START SUPPLIED INFORMATION

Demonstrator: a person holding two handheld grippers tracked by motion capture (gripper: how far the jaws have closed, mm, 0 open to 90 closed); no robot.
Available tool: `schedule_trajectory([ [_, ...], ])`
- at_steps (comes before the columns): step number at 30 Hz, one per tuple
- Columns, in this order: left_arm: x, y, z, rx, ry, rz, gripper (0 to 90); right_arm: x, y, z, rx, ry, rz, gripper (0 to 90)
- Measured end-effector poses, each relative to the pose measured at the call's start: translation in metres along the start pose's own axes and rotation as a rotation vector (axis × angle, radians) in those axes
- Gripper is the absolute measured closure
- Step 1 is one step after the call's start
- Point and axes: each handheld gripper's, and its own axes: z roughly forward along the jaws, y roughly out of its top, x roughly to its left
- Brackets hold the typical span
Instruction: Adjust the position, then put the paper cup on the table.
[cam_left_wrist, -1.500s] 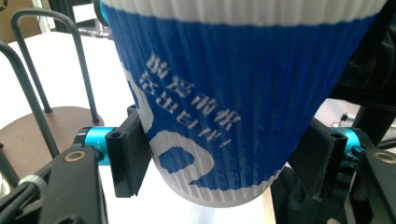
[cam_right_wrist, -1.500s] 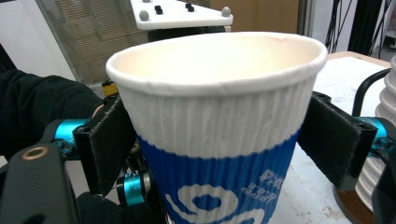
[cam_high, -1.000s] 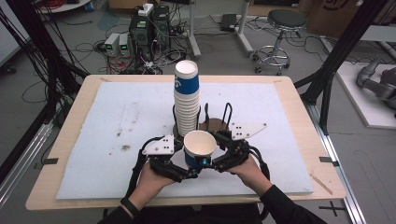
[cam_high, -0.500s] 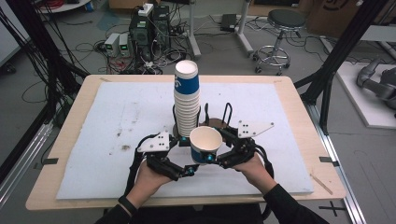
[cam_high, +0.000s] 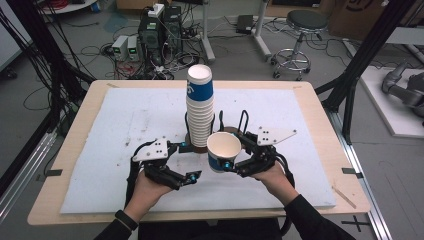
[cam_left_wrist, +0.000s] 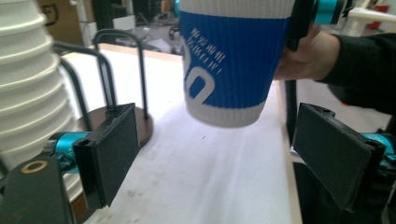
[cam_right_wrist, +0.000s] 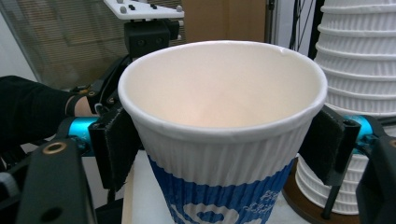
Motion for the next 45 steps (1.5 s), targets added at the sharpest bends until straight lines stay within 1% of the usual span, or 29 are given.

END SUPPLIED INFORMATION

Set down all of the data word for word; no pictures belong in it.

Demonstrator: a person holding two handheld grippers tracked by motion capture (gripper: how far the jaws have closed, mm, 0 open to 90 closed); no robot.
Available tool: `schedule_trajectory([ [_, ...], ])`
- at_steps (comes before the columns): step number at 30 Hz, one per tuple
- Columns, in this order: left_arm: x, y, z, rx, ry, rz, gripper (0 to 90); right_arm: x, y, z, rx, ry, rz, gripper (0 to 90)
- Measured end-effector poses, each relative to the pose measured at the call's start: translation in metres along the start pose's own axes and rotation as a rotation vector (axis × angle, radians) in those axes
- Gripper is the absolute measured closure
- Step 1 is one step after the call's start
- Point and axes: each handheld gripper's, and its own axes: z roughly forward along the jaws, y roughly out of its top, x roughly to its left
- Brackets hold the typical span
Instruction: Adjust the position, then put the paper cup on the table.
[cam_left_wrist, -1.500s] 
[cam_right_wrist, -1.500s] 
[cam_high, -1.000s] 
[cam_high, -0.500s] 
[cam_high, +0.000s] 
[cam_left_wrist, +0.000s] 
[cam_right_wrist, +0.000s] 
Motion for the next 45 steps (1.5 s), targets added at the sharpest bends until straight lines stay within 1% of the usual span, or 29 are given.

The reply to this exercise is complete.